Stored data:
★ ★ ★
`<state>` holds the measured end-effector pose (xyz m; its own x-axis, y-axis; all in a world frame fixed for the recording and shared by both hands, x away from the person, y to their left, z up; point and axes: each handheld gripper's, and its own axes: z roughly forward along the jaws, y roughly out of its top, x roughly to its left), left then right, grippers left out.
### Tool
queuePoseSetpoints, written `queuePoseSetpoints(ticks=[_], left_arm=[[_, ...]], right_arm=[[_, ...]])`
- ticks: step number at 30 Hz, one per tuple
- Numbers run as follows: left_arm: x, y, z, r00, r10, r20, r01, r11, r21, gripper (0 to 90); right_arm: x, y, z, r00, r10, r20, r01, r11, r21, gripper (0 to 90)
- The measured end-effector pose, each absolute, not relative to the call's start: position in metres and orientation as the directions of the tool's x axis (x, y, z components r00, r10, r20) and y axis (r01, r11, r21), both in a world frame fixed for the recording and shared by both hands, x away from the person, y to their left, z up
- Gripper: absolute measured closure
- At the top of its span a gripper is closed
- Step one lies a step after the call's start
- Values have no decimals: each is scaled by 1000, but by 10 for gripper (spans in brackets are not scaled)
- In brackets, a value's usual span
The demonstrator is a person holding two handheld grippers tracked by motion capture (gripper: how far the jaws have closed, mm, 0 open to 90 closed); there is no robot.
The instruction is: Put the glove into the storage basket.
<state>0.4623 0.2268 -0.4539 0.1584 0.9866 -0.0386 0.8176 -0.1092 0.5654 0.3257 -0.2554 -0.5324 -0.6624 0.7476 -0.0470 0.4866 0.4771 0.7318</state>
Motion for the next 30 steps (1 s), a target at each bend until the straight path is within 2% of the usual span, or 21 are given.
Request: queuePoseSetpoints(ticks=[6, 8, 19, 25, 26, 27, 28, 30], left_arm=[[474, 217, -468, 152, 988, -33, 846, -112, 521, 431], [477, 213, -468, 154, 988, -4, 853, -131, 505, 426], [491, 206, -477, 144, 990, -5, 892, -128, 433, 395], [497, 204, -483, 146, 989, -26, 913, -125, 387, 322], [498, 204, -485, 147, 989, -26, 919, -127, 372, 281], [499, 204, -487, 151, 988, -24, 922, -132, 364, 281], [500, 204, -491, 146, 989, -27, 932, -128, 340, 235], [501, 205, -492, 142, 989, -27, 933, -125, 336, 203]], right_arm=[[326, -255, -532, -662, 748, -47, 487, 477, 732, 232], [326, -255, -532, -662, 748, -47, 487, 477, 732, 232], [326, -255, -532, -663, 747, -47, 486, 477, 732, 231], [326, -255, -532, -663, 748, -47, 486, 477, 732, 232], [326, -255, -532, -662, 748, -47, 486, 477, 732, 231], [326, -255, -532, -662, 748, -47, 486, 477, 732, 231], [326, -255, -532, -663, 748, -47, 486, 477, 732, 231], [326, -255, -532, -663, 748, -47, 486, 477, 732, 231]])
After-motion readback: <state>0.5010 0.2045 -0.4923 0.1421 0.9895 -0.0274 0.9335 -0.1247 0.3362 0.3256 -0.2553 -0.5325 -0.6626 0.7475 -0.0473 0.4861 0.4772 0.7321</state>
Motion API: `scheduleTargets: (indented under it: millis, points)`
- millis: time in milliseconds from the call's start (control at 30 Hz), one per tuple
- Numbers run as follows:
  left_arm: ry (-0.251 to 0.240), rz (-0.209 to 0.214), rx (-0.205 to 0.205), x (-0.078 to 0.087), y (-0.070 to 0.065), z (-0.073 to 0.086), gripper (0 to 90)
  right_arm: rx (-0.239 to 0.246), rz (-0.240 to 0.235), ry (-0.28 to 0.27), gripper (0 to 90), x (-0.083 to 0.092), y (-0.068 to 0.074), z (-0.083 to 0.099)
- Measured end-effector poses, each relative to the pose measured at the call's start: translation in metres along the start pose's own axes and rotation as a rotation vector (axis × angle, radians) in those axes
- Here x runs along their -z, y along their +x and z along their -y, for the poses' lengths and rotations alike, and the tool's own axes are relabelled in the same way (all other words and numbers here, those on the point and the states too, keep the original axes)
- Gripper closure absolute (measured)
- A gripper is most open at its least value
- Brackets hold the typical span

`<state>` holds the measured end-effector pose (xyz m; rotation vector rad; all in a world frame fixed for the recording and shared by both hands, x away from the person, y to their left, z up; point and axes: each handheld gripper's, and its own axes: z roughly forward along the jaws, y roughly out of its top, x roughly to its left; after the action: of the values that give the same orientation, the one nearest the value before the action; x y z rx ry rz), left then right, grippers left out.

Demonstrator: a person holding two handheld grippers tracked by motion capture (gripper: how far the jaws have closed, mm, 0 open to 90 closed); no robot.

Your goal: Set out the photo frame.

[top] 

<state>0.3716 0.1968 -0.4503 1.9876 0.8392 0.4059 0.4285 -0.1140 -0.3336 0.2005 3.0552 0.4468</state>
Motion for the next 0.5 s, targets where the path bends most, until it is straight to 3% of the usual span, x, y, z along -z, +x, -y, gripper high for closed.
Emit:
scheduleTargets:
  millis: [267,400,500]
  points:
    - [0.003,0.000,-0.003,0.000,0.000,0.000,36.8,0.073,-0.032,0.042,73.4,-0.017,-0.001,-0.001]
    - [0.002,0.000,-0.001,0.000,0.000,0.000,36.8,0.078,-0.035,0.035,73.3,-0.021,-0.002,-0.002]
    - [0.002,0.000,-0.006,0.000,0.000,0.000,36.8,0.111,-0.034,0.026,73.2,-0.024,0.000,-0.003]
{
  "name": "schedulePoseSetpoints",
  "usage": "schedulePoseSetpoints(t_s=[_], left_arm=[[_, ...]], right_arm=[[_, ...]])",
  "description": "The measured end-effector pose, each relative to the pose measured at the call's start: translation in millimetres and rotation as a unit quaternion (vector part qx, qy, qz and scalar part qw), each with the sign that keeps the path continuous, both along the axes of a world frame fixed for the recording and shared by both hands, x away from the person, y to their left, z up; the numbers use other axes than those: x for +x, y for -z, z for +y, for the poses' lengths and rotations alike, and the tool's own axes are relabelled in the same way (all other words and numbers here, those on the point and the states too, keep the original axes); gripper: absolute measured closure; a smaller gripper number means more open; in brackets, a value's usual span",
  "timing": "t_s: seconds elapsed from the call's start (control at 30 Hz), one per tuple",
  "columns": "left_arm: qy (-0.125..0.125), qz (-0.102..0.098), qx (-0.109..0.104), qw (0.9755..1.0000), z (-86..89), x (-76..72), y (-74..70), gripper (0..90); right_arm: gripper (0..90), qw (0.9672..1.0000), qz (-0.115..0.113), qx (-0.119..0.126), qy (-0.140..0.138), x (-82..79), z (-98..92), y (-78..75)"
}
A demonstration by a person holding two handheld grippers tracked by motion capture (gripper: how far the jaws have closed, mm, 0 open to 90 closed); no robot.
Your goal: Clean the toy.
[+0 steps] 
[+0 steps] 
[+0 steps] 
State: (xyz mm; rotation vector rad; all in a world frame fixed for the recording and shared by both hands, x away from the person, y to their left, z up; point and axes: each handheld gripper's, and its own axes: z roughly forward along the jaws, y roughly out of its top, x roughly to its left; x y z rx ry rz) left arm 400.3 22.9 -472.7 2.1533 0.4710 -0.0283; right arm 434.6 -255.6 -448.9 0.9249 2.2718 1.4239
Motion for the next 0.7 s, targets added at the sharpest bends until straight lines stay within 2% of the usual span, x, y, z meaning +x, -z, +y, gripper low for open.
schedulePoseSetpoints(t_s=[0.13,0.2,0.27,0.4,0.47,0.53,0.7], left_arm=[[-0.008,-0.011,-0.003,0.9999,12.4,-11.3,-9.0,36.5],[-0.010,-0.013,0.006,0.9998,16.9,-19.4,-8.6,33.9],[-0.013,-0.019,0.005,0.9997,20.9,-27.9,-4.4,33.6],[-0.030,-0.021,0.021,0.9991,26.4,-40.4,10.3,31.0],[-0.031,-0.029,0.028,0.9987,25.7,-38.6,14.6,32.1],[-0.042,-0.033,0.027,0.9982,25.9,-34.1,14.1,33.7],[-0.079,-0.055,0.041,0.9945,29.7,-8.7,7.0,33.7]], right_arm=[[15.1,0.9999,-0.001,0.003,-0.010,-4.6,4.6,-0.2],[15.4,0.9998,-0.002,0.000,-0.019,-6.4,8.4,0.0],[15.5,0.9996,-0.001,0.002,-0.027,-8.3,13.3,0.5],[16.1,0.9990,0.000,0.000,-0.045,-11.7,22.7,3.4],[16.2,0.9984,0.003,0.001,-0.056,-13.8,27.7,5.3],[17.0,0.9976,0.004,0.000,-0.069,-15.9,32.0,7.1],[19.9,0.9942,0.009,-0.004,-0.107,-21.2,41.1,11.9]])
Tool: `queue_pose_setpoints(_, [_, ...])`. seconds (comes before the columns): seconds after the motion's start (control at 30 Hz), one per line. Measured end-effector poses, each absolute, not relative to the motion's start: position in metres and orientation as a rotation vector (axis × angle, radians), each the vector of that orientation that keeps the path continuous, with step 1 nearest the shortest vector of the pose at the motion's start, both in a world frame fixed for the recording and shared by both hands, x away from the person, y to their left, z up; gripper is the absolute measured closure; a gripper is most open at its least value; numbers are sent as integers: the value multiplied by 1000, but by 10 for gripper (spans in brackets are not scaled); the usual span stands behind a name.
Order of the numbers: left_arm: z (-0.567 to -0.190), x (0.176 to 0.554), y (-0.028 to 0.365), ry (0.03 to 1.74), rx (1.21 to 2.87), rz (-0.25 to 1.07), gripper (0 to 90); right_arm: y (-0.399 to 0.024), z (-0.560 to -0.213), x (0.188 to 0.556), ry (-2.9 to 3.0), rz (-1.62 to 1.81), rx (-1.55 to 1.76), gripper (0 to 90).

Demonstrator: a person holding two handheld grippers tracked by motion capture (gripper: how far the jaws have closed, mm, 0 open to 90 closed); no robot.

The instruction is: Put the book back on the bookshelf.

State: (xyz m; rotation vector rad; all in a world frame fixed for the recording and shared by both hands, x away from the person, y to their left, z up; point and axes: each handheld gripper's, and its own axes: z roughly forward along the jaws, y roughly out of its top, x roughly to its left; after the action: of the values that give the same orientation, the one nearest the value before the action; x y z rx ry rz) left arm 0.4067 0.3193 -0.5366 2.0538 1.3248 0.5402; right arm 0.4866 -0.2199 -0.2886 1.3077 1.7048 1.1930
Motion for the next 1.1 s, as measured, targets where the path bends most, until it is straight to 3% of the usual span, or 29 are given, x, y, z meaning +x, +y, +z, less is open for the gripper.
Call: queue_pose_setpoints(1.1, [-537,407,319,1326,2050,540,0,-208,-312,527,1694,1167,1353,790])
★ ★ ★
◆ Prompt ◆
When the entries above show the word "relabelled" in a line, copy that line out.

◆ Solution for this task ◆
- Here x runs along their -z, y along their +x and z along their -y, for the poses' lengths and rotations alike, and the tool's own axes are relabelled in the same way (all other words and numbers here, those on the point and the states too, keep the original axes)
  "description": "The measured end-effector pose, each relative to the pose measured at the call's start: translation in millimetres and rotation as a unit quaternion (vector part qx, qy, qz and scalar part qw), each with the sign that keeps the path continuous, both along the axes of a world frame fixed for the recording and shared by both hands, x away from the person, y to their left, z up; the numbers use other axes than those: x for +x, y for -z, z for +y, for the poses' lengths and rotations alike, and the tool's own axes are relabelled in the same way (all other words and numbers here, those on the point and the states too, keep the original axes); gripper: absolute measured closure; a smaller gripper number means more open; in brackets, a value's usual span",

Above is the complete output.